Q1. When introducing PS score, it's not clear to me how exactly it relates to the neuroscience measure of Bernardi et al. (2020).

A1. According to Bernardi et al. (Cell 2020), they develop a measure based on angles of coding directions to characterize the geometry of neural representations of variables in the firing rate space. First, the neural activity of individual neurons in the hippocampus, dorsolateral prefrontal cortex, and anterior cingulate cortex is recorded while monkeys perform a serial-reversal learning task. Neurons that have at least ten trials for each experimental condition meeting the selection criteria are retained. Then, the spike count distribution of each neuron is z-scored separately, which helps in standardizing the neural activity data before further analysis. Finally, within a chosen time bin, the activity of each neuron across all conditions is averaged across trials to obtain the firing rate patterns for each condition. These firing rate patterns are used to calculate the PS. You can refer to Pages 19 and 23 for more information.

In our setting, we are motivated by their main idea: "A high PS indicates that the coding directions for a variable are more parallel, which is related to the ability of a neural representation to support generalization." We regard different concept combinations as different conditions and calculate the PS, to verify whether it holds true in DNNs.

Q2. Could you give more details about the datasets? What types of objects are they classifying? What are some examples of values for ‘domain’ and ‘class’?

A2. In real-world datasets, each dataset is divided into several groups by domain, and each domain group is divided into several categories by class, while categories across different domains are the same. It means that every image in the dataset will have two labels, a class label and a domain label. For example, as illustrated in Figure 1 (b), in the PACS dataset, classes include Horse, Giraffe, Elephant, Dog, and Person, and domains include Painting, Sketch, Photo, and Cartoon. You can find some "sketch elephant" images in the dataset.

For easier comprehension, we will give some instances of datasets in the Appendix D in the updated version.

Q3. In that case, I wonder how getting both correct correlates with PS score, especially in light of the fact that CG class and CG domain are negatively correlated.

A3. Thanks for your sincere advice. It should be clarified that we are only concerned with the capability to classify a single concept under the CG setting. This is because the summation operation in Equation 8 will result in the loss of abundant information. For example, when a quadrilateral is a trapezoid, the PS of two pairs of its sides may be 1, while the PS of the other two pairs of sides may be 0 or even negative. The summation operation will overlook such examples that are rich in information.

Nevertheless, we are also very grateful for your suggestions, which can help make our paper clearer and more understandable. Since this description also needs to present the results of CG-both and PS-average, which requires quite a lot of updates in terms of layout, we are considering supplementing this part of the content in the camera-ready version.

Q4. There are only two concepts here, class and domain, what would it mean to have CG across multiple concepts?

A4. Thank you for your careful reading and sorry for the misleading.
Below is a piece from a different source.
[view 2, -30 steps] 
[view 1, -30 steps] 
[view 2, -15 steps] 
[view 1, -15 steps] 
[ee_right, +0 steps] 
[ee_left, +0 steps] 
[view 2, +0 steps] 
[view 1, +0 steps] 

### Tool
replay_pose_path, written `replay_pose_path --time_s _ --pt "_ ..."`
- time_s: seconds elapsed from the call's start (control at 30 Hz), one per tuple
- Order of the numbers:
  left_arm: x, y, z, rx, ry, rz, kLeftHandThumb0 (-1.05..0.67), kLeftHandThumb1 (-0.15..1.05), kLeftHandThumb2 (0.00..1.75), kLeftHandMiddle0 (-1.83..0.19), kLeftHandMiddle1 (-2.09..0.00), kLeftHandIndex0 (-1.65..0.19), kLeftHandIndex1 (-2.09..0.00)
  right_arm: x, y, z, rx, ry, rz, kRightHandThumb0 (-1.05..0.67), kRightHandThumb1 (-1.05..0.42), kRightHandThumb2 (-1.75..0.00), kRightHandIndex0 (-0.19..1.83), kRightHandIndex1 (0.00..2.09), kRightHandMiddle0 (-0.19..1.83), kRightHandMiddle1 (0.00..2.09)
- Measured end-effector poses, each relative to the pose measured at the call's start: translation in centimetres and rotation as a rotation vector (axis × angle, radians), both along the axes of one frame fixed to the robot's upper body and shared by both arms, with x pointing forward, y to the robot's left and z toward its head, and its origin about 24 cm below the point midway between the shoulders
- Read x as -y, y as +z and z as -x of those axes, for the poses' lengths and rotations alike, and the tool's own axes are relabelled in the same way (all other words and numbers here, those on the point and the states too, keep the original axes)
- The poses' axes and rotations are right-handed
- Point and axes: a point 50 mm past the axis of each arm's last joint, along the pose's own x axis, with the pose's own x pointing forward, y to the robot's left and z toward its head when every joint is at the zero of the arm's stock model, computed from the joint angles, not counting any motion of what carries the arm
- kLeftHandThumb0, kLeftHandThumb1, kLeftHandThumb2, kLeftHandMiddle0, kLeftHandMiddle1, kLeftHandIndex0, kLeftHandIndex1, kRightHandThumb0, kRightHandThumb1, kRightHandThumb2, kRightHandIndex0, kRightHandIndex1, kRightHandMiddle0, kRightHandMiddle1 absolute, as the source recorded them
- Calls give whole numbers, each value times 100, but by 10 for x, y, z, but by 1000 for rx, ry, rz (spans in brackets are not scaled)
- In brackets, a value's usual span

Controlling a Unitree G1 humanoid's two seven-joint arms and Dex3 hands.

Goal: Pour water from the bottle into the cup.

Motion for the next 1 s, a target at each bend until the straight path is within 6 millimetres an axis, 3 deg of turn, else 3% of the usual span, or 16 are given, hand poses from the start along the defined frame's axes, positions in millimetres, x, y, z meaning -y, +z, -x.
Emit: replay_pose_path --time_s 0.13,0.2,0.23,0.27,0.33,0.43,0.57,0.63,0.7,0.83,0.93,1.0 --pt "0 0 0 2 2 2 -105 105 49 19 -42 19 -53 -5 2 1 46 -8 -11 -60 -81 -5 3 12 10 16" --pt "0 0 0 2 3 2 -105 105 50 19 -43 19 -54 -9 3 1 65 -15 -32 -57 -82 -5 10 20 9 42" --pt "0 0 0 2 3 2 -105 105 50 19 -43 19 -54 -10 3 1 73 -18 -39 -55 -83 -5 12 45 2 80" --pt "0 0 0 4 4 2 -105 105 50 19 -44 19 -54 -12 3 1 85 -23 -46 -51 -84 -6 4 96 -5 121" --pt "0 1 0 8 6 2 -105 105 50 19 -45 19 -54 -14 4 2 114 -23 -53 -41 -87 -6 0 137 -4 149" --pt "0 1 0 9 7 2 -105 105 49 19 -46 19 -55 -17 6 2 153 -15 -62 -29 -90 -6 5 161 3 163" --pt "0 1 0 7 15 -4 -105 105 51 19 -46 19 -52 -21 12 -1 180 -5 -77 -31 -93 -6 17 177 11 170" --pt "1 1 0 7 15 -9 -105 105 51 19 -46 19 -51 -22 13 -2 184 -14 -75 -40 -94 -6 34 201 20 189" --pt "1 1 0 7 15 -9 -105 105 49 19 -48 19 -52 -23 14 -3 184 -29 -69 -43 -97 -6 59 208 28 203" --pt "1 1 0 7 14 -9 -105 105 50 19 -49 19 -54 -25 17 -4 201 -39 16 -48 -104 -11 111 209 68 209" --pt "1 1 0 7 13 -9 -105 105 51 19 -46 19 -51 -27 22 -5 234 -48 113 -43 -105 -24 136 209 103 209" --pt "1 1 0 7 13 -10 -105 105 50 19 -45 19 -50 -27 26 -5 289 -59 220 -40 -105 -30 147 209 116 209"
Here we would like to convey that, in the case of dealing with two concepts, the existing models already find it very difficult to perform well simultaneously. Consequently, when it comes to more concepts, it will be even more challenging, and the existing models will also struggle to exhibit strong CG capabilities.
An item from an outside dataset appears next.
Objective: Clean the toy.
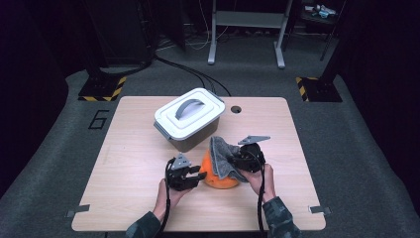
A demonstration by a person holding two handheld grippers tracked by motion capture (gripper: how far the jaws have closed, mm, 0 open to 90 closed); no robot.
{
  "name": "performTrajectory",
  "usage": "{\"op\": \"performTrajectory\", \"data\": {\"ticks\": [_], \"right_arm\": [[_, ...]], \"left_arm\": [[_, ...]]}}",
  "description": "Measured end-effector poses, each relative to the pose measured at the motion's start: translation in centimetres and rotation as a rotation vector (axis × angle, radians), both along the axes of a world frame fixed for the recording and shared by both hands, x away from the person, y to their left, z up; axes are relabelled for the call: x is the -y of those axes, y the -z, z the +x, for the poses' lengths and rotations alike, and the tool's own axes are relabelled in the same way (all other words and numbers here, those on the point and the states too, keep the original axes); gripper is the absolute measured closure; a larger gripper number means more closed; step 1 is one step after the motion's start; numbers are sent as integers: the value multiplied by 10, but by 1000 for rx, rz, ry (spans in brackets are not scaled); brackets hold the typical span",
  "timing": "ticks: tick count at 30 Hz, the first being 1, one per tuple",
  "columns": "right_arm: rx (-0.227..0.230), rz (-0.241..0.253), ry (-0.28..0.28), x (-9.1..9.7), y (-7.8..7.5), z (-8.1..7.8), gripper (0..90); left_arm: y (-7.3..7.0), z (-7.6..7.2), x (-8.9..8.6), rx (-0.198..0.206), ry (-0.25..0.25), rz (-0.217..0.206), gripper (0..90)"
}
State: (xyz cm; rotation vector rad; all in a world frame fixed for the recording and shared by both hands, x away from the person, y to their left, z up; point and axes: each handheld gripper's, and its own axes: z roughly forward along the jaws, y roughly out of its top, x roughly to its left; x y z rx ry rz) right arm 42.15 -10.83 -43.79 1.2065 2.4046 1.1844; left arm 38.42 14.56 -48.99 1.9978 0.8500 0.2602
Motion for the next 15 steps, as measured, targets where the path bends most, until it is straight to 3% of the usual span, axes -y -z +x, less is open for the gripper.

This was our imprecise expression and we have already corrected it in the updated version.

评论

Q5. Line 364: “we can also employ an exponential smoothing method”--does that mean you do employ it? The approximation to PS seems to require a certain amount of diversity in the batch, what batch size do you use?

A5. In practice, we set the batch size as 256. Compared to the domain quantity of no more than 6 and the class quantity of no more than 7, the batch size is big enough to generate an accurate estimation. So we do not use the exponential smoothing method. Here we just mention it to highlight that through this method, our proposed GeoCon also works well, though the batch size is limited.

To demonstrate that our method remains effective even with smaller batch size, we conduct experiments with batch size 32. Compared to GeoCon with batch size 256, there was only a negligible drop in performance, while outperforming the FT baseline much.

MethodPACSOffice-HomeDomainNetNICO
FT0.88570.51550.80140.3534
GeoCon-320.95570.55210.84140.4695
GeoCon-2560.96230.57750.85520.4819

Q6. The way you measure CG is very similar to Xu et al. (2022) and Mahon et al. (2024).

A6. We have already added the reference of Mahon et al. (2024) in the updated version. Could you please demonstrate the information of Xu et al. (2022) for us as a reference?

Q7. This is too strong a statement in my view. On whether there is a connection between disentanglement and CG, there are papers on both sides: those you cite claim there is not. If you are to take a side on that issue, you could measure disentanglement on the embeddings you take from the frozen models in Section 3.2, and see if it correlates with CG and maybe also PS. That would be an interesting addition to your work.

A7. Thanks for your correcting and sorry for my imprecise statement. We have already rectified this fault in the updated version.

Also, thank you for your suggestions regarding the relationship between disentanglement and compositional generalization. This is a very interesting topic. Due to time constraints, we will attempt to enrich this part of the content in the camera-ready version.

Q8. Does 'accuracy' in Thm. 1 refer to train set accuracy?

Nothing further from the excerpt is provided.